• What to produce: Check every line of the data below for the word "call", then give only the number of lines that have it.

• Supplied material:
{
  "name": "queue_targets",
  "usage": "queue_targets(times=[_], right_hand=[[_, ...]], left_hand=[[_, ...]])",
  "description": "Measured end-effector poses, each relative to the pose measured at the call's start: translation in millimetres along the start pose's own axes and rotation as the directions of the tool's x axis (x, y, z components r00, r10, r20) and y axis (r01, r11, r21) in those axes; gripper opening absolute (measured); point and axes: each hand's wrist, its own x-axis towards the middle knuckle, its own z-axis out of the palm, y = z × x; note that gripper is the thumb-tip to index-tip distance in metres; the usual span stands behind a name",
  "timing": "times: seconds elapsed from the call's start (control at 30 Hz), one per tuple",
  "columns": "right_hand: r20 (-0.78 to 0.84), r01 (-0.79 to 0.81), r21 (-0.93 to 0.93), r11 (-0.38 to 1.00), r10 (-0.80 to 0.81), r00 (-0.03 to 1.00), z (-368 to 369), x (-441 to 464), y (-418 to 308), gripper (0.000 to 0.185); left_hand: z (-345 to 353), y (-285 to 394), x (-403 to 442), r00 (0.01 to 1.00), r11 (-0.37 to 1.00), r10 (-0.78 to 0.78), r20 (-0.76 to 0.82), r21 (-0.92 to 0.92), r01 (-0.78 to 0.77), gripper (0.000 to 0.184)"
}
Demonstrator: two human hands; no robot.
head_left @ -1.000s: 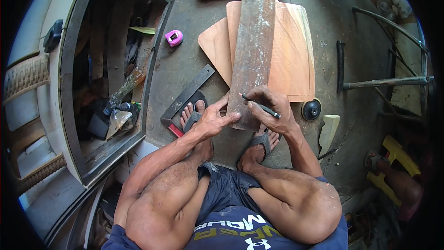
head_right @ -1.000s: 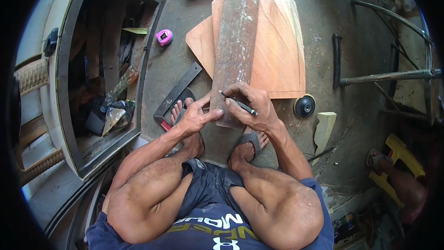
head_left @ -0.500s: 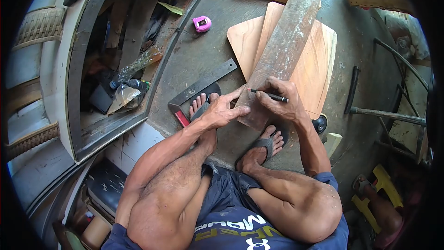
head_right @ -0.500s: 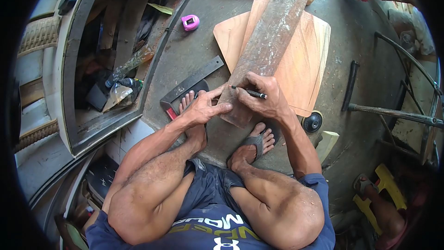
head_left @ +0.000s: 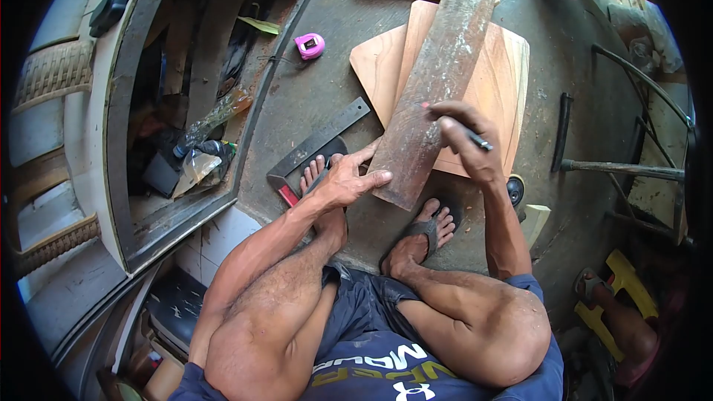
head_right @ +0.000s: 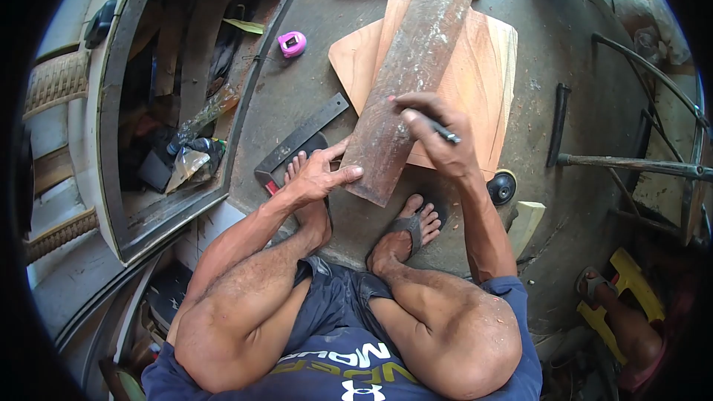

• Task response: 2